Tutti ridono. Bevono, cantano, discutono. Si parla di massimi sistemi, si rivisita la guerra fredda, si considerano i rituali massonici, il conflitto cultura greco-latina e cultura anglosassone: «Hanno cominciato con i paesi del mediterraneo del sud», rivelano «tra poco toccherà alla fascia sopra». Cioè l’Italia, la Francia e la Spagna. Il tutto, entro l 2015. Si riesce anche a dire due parole – non positive – su Berlusconi, che pure al Bilderberg non è stato mai invitato.
Un amico spagnolo di Skelton fa i calcoli: «Stiamo crescendo sempre di più. È una resistenza. Come ai tempi di Hitler». Cioè, con le dovute differenze, si affretta a precisare. «Però è interessante vedere come si riesce a scoprire le tecniche di propaganda che utilizzano, e smascherarle. Possiamo fare molto di più», comincia. «Ci sono buone energie, vanno motivate, provocate. Noi dei media dobbiamo spingerli in questa direzione: si deve passare all’azione. Contrastarli, con ogni mezzo».
L’opposizione mette radici. Anche se per ora, il massimo che si riesce a fare è una fiaccolata a mezzanotte. «Dobbiamo andare a fare gli auguri a Rockefeller», gridano. In effetti il 12 giugno è il compleanno del magnate, che compie 96 anni. Si distribuiscono le fiaccole, e tutti partono, in modo disordinato in direzione dell’Hotel. «Tanti auguri, David». Il loro canto viene sentito in tutta la valle. Ma dall’Hotel non c’è nessuna reazione. Nessuna luce che si accede.

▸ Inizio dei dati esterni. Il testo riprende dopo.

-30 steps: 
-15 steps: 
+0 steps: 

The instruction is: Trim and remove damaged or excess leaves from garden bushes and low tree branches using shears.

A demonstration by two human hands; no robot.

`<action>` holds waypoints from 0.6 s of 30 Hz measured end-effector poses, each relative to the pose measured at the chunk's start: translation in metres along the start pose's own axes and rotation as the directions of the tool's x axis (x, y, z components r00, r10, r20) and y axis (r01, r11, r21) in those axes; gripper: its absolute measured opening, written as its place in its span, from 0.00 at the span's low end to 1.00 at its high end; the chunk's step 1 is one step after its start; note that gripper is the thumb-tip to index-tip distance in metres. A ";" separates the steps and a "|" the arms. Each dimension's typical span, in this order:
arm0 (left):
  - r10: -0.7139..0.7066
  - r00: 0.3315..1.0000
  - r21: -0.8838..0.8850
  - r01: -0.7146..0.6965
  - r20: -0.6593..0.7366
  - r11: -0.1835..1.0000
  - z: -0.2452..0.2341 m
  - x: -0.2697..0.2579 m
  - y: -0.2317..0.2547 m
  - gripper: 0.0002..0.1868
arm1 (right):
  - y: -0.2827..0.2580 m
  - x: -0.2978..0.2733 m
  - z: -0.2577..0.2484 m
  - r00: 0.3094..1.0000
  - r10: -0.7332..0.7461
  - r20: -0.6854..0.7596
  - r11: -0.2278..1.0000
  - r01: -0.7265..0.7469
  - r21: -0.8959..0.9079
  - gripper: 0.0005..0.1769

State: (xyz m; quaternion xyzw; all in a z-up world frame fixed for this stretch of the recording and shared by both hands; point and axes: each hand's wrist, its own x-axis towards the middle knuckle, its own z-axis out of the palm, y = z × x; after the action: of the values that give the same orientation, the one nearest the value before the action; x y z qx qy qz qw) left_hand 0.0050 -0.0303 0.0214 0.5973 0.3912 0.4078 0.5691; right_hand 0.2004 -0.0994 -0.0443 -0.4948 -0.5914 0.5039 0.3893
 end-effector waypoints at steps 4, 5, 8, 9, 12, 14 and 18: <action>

Pazienza.
Il giorno dopo, alle 11.05 in punto, Skelton si presenta con in mano una torta. Tra le risate generali, la consegna al capo della sicurezza. «è per David, è il suo compleanno». Ma ormai i lavori sono finiti, e i delegati escono, alla spicciolata sulle auto blu. Si sentono i voli degli aerei che riprendono ad attraversare il cielo di Sankt Moritz, elicotteri e jet. L’assemblea chiude. Anche quest’anno il Bilderberg si è riunito senza problemi. Il Nuovo Ordine Mondiale ha riportato un’altra vittoria. E per la rivolta, si deve ancora aspettare.